According to Elon Musk, Twitter plans to relaunch its premium service, which will offer different-colored ticks to accounts over the next week, in a bid to overhaul the service after a previous failure.
Core items:
- Twitter previously suspended the premium service due to a wave of scammer accounts
- Businesses receive a gold check, governments receive a gray check, and paying individuals receive a blue check
- The service will be launched “tentatively” on December 2nd
It’s the latest change to the social media platform that the billionaire Tesla CEO bought for $44 billion last month, a day after Mr Musk announced he would grant “amnesty” to suspended accounts and users even more unsettling.
Twitter had previously shut down the premium service that, under Mr Musk, gave Blue Check labels to anyone paying $8 a month amid a spate of scammer accounts.
Originally, the blue check was given to government agencies, corporations, celebrities, and journalists who were verified by the platform to prevent identity theft.
In the latest version, companies get a gold check, governments a gray check and individuals who pay for the service, whether they’re celebrities or not, get a blue check, Mr Musk said on Friday.
“All verified accounts are manually authenticated before verification is activated,” he said, adding it was “painful but necessary” and promising a “longer explanation” next week.
He said the service would be “tentatively launched” on December 2.
Twitter had put the revamped premium service on hold days after its launch earlier this month, after accounts as companies like pharmaceutical giant Eli Lilly & Co., Nintendo, Lockheed Martin and even Mr.
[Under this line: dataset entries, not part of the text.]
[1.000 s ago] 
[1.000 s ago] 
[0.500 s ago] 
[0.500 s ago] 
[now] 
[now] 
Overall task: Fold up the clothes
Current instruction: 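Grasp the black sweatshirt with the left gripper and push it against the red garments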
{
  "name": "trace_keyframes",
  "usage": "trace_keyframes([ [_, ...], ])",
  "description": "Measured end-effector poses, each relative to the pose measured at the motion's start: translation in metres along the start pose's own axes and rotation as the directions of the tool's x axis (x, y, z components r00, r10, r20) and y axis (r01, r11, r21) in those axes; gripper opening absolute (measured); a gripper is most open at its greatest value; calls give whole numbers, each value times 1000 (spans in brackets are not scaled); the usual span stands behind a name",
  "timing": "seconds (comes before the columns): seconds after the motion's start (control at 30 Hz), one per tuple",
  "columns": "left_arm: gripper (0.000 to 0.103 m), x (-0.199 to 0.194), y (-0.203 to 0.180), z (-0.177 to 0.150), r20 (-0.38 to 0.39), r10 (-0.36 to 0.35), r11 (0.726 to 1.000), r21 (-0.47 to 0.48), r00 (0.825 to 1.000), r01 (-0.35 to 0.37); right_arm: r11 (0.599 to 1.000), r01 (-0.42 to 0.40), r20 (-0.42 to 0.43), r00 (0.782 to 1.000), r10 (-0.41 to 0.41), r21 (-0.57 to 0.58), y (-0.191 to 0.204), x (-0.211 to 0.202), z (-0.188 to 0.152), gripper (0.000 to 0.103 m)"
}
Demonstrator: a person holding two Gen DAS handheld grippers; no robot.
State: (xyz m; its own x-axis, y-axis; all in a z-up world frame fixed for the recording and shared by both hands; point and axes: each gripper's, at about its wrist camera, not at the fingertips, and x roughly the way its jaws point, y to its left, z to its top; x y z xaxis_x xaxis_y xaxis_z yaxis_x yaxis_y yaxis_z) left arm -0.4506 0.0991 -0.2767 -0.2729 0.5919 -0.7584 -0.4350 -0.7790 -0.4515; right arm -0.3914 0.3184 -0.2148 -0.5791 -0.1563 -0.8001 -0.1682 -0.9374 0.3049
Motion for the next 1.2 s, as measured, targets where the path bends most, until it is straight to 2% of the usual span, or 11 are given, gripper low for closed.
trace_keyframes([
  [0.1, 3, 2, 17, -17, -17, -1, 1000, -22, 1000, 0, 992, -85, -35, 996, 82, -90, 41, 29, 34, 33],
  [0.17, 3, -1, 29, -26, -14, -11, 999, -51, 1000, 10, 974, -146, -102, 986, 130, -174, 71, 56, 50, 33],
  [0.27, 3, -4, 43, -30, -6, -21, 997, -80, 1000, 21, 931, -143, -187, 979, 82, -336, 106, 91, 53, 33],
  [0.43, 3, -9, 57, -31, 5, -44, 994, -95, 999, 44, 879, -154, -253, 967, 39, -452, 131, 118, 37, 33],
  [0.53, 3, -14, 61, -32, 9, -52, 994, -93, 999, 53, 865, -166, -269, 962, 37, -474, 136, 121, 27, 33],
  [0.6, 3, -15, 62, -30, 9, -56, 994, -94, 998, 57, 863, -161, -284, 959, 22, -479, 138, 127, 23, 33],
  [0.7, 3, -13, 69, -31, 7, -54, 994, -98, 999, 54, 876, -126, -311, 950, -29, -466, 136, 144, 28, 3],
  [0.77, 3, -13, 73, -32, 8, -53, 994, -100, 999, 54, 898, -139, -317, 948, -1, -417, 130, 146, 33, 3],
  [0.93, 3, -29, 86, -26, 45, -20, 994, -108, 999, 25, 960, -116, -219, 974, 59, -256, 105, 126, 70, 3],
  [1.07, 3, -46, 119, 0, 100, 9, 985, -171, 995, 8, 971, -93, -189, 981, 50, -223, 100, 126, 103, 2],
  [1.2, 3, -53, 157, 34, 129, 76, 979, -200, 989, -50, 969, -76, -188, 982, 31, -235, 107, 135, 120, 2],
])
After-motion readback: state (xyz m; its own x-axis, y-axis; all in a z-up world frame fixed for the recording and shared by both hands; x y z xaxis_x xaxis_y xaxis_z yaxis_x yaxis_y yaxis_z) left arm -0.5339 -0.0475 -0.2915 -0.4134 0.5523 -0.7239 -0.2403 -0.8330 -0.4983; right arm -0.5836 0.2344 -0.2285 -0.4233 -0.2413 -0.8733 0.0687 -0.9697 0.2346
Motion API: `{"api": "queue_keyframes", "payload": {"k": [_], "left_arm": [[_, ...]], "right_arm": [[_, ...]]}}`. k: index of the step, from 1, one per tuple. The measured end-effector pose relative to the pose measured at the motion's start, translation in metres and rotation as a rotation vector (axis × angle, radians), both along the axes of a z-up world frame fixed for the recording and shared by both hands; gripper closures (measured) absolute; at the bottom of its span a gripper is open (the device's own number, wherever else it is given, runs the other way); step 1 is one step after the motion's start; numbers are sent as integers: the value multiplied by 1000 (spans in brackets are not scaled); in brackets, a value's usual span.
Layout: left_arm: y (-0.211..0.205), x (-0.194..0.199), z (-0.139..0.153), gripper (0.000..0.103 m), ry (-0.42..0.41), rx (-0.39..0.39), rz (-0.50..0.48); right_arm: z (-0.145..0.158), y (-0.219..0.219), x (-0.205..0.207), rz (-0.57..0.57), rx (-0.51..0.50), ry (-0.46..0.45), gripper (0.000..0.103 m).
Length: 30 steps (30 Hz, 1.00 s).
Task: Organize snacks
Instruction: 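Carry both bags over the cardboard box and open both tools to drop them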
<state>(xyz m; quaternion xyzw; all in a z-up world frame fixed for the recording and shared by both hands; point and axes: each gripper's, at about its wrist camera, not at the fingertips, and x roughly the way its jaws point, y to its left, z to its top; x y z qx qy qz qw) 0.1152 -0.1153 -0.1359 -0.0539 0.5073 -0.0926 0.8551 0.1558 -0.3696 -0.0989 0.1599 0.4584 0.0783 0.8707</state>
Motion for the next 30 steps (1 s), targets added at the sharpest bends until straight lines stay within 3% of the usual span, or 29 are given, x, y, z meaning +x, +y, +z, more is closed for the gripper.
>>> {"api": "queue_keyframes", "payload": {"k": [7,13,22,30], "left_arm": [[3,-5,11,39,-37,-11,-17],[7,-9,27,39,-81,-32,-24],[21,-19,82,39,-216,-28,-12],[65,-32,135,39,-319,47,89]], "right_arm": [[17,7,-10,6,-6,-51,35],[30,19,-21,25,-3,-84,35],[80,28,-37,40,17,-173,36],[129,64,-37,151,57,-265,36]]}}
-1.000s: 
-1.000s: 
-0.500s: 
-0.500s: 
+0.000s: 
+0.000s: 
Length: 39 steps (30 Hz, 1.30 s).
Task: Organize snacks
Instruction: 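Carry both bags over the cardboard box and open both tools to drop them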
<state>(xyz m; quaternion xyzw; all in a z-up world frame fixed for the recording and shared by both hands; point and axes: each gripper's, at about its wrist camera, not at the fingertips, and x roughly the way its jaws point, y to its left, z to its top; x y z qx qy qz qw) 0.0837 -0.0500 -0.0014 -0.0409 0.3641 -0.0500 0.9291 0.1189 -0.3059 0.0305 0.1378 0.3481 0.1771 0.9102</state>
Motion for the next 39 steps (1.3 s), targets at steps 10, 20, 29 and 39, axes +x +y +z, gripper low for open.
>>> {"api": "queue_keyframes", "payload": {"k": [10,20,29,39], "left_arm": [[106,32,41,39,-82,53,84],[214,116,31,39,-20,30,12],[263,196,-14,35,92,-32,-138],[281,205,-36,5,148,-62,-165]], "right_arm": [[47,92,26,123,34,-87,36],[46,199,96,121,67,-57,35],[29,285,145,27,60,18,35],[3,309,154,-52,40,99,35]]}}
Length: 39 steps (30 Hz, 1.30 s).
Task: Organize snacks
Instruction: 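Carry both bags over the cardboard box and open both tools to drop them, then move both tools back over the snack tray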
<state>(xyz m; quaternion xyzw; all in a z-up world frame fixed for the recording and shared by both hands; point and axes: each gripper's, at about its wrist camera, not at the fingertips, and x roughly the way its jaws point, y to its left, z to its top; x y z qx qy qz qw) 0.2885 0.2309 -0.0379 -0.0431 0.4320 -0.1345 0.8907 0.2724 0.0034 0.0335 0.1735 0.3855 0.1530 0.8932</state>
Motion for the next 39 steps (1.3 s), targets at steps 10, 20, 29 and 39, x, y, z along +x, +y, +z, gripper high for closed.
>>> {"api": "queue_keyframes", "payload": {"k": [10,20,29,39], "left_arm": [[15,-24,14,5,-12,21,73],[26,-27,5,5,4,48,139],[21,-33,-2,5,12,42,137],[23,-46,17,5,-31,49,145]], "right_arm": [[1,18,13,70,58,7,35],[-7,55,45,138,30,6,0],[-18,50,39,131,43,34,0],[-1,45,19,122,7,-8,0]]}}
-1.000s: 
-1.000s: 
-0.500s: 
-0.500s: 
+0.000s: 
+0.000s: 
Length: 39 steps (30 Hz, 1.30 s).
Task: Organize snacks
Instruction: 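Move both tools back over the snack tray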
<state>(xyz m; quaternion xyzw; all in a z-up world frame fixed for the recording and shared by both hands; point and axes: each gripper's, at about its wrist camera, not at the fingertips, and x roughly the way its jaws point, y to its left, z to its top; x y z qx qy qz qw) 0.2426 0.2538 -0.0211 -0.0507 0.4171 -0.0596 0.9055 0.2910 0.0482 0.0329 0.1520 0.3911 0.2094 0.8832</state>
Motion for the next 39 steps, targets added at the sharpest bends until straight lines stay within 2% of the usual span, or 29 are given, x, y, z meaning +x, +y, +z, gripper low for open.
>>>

Musk’s own companies Tesla and SpaceX, as well as various professional athletes Political figures had issued.
It was just a change in the last two days.
On Thursday, Mr Musk said he would grant “amnesty” to suspended accounts after the results of an online poll he conducted on whether accounts not “broke the law or engaged in egregious spam” should be restored .
The yes vote was 72 percent. Such online surveys are unscientific and easily influenced by bots.
Mr Musk also used one before restoring former US President Donald Trump’s account.
“The people have spoken. The amnesty begins next week. Vox Populi, Vox Dei,” Mr Musk tweeted Thursday, using a Latin phrase meaning “the voice of the people, the voice of God.”
The move is likely to send the company on a crash course as European regulators seek to curb harmful online content with tough new rules, which have helped cement Europe’s reputation as a global leader in efforts to harness the power of social media companies and others curb, consolidate digital platforms.
EU introduces new e-safety laws
Zach Meyers, senior research fellow at the think tank Center for European Reform, said granting a blanket amnesty based on an online poll is an “arbitrary approach” that is “difficult to reconcile with the Digital Services Act,” a new one EU law that will come into effect Applying to the largest online platforms by mid-2023.
The law aims to protect Internet users from illegal content and curb the spread of harmful but legal content.

It requires major social media platforms to be “diligent and objective” in enforcing restrictions, which must be clearly stated in the fine print for users when they sign up, Mr Meyers said.
The UK is also working on its own online safety law.
“Unless Musk shifts quickly from a ‘move fast and break things’ approach to a more sober management style, he will be on a collision course with regulators in Brussels and London,” Meyers said.
European Union officials took to social media to express their concerns.
The executive committee of the 27-nation bloc released a report on Thursday that found Twitter was taking longer to review hateful content and removed less of it this year compared to 2021.
The report was based on data collected in the spring – before Mr Musk took over Twitter – as part of an annual assessment of online platforms’ compliance with the bloc’s voluntary code of conduct on disinformation.
It found that Twitter rated just over half of illegal hate speech notifications within 24 hours, compared to 82 percent in 2021.
The numbers could get worse. Since taking over, Mr. Musk has laid off half of the company’s 7,500 employees, along with an undisclosed number of contractors in charge of content moderation.
Many others have resigned, including the company’s head of trust and safety.
The recent Twitter firings and the results of the EU review “are a cause for concern,” the bloc’s Justice Commissioner Didier Reynders tweeted on Thursday night after meeting Twitter executives at the company’s European headquarters in Dublin.
At the meeting, Mr Reynders said he “underlined that we expect Twitter to live up to its voluntary commitments and to comply with EU regulations,” including the Digital Services Act and the bloc’s strong data protection rules, known as the General Data Protection Regulation or GDPR are known.
Vera Jourova, the European Commission’s Vice-President for Values and Transparency, tweeted on Thursday evening that she was concerned by news reports that a “large number” of European Twitter workers had been laid off.
“Effectively exposing and countering #disinformation and propaganda requires resources,” Ms. Jourova said.
“Especially in the context of the Russian disinformation war.”